[Dataset items]
<<<<

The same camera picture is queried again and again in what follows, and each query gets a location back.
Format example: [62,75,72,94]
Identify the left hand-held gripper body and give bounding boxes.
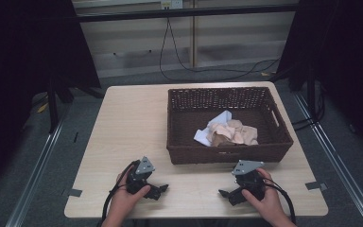
[125,155,156,195]

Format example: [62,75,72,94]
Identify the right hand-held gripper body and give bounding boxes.
[231,159,268,201]

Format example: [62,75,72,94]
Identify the clothes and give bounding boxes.
[205,118,260,148]

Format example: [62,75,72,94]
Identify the brown woven basket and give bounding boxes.
[165,86,295,166]

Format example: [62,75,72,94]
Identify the white paper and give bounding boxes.
[193,110,233,148]

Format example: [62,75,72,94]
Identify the person's left hand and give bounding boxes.
[107,171,152,221]

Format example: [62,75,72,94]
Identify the person's right hand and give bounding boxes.
[241,167,285,221]

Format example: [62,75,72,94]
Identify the grey tape piece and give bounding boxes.
[67,187,83,198]
[304,181,328,191]

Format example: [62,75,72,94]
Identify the black metal stand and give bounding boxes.
[45,75,106,134]
[268,64,318,122]

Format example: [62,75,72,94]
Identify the black curtain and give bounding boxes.
[0,0,102,200]
[277,0,363,159]

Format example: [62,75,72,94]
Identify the black horizontal bar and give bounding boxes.
[75,3,300,23]

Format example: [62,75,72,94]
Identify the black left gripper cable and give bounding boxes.
[95,160,141,227]

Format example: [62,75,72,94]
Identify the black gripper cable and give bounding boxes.
[259,176,297,225]
[95,160,141,227]

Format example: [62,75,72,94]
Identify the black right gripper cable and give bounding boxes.
[259,176,297,225]

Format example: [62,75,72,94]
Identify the black floor cables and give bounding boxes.
[291,83,327,131]

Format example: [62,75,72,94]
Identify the metal floor rail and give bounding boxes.
[5,121,65,227]
[292,91,363,227]

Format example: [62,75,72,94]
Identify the black wall cable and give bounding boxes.
[158,17,282,82]

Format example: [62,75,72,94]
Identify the white wall socket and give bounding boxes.
[160,0,183,10]

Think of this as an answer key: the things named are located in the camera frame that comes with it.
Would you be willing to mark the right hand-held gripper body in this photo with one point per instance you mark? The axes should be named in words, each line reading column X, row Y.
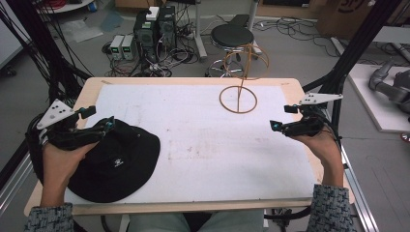
column 306, row 124

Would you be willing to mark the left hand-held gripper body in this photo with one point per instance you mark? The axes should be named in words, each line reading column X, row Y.
column 54, row 113

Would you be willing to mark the black bucket hat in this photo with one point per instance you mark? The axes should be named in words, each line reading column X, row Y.
column 117, row 164

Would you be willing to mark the person's right hand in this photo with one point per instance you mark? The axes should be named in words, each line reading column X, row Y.
column 322, row 151

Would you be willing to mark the person's left hand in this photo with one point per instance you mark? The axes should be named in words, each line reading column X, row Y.
column 61, row 162

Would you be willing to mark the white table mat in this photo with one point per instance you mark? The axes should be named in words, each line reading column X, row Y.
column 209, row 145

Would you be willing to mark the grey bench power supply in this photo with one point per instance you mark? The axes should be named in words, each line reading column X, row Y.
column 116, row 47
column 128, row 47

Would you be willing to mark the white platform board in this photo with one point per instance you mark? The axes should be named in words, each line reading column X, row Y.
column 374, row 103

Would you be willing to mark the white power strip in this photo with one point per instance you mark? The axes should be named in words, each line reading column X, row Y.
column 337, row 45

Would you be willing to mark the clear plastic sheet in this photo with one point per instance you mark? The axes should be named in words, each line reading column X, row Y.
column 80, row 30

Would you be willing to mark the black round stool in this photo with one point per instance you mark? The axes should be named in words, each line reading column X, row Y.
column 232, row 36

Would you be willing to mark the black computer tower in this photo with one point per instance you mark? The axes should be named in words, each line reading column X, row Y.
column 166, row 27
column 145, row 34

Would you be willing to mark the blue tape roll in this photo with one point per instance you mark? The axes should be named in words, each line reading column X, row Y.
column 92, row 6

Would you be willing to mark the cardboard box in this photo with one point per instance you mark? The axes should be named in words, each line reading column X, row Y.
column 351, row 17

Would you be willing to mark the white box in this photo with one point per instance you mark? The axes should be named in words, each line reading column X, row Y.
column 152, row 13

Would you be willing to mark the grey metal table leg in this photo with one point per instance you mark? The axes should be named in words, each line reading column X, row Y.
column 199, row 30

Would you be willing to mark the person's legs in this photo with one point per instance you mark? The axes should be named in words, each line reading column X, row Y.
column 193, row 222

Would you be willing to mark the aluminium rail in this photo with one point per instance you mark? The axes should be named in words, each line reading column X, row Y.
column 357, row 193

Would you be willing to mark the black metal frame post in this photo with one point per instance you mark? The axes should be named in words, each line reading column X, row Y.
column 357, row 48

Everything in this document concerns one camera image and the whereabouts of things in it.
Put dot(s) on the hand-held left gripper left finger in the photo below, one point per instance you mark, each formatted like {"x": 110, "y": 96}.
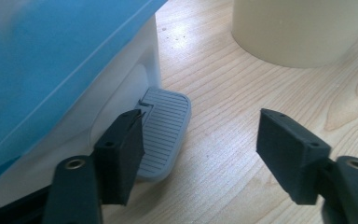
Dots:
{"x": 119, "y": 155}

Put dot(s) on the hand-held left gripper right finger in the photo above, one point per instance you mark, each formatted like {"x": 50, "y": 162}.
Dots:
{"x": 289, "y": 149}

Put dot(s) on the grey ribbed bin pedal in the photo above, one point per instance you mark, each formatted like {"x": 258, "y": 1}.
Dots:
{"x": 167, "y": 127}

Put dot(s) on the white plastic pedal bin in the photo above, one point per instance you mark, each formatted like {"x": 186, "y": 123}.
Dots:
{"x": 121, "y": 77}

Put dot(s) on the cream round container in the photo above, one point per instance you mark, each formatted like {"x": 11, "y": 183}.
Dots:
{"x": 298, "y": 31}

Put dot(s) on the blue bin lid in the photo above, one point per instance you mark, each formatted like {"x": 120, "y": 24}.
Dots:
{"x": 43, "y": 62}

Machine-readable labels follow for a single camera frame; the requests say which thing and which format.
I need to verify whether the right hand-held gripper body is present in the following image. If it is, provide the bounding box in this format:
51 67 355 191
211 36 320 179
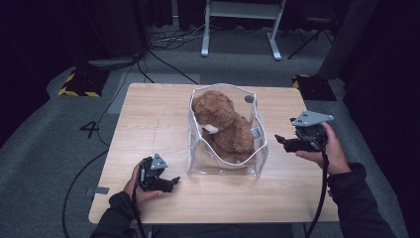
291 110 335 154

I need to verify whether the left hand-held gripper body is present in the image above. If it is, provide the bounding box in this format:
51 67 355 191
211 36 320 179
138 152 170 192

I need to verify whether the person's left hand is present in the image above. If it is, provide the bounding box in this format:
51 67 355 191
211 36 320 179
123 164 164 208

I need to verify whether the person's right hand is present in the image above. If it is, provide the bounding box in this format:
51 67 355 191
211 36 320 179
294 121 352 177

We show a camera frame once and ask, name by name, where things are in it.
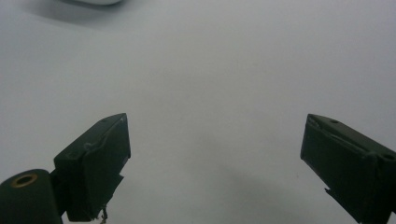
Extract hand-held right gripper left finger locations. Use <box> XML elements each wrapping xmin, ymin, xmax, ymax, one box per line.
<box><xmin>53</xmin><ymin>112</ymin><xmax>132</xmax><ymax>223</ymax></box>

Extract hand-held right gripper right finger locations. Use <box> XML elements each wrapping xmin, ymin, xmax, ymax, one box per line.
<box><xmin>300</xmin><ymin>113</ymin><xmax>396</xmax><ymax>224</ymax></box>

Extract white object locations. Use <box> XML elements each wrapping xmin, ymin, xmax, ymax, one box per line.
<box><xmin>69</xmin><ymin>0</ymin><xmax>124</xmax><ymax>7</ymax></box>

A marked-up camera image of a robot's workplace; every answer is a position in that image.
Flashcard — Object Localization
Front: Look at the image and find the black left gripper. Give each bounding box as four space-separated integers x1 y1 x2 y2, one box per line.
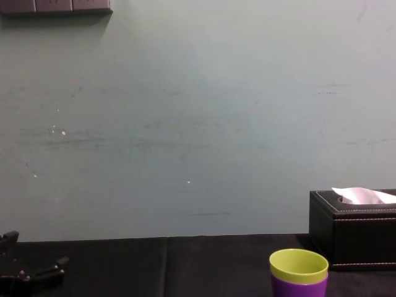
0 230 70 297

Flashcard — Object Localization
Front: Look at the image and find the black table cloth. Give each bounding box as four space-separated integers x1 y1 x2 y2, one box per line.
0 234 396 297

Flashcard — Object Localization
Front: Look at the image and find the green plastic cup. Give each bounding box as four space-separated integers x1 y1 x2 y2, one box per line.
269 248 329 285

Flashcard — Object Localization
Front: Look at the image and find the purple plastic cup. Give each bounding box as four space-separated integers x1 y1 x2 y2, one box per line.
270 272 329 297

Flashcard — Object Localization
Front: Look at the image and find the black leather tissue box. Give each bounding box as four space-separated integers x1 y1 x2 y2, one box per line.
309 189 396 272

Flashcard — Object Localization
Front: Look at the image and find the white paper tissue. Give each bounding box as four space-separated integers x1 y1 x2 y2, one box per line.
331 186 396 206

>>>>

▶ **Assigned task**: For each line in the data above that contains the string "finger", extract the line.

▶ **Solution for this problem**:
Put dot(s) on the hand-held left gripper left finger in the photo below, one point per instance you mark, each formatted like {"x": 110, "y": 96}.
Put dot(s) on the hand-held left gripper right finger in the photo above, one point per instance you mark, each formatted like {"x": 50, "y": 162}.
Extract hand-held right gripper left finger locations. Use <box> XML elements each wrapping xmin, ymin, xmax, ymax, one box per line.
Extract hand-held right gripper right finger locations. Use <box> XML elements each wrapping xmin, ymin, xmax, ymax, one box per line.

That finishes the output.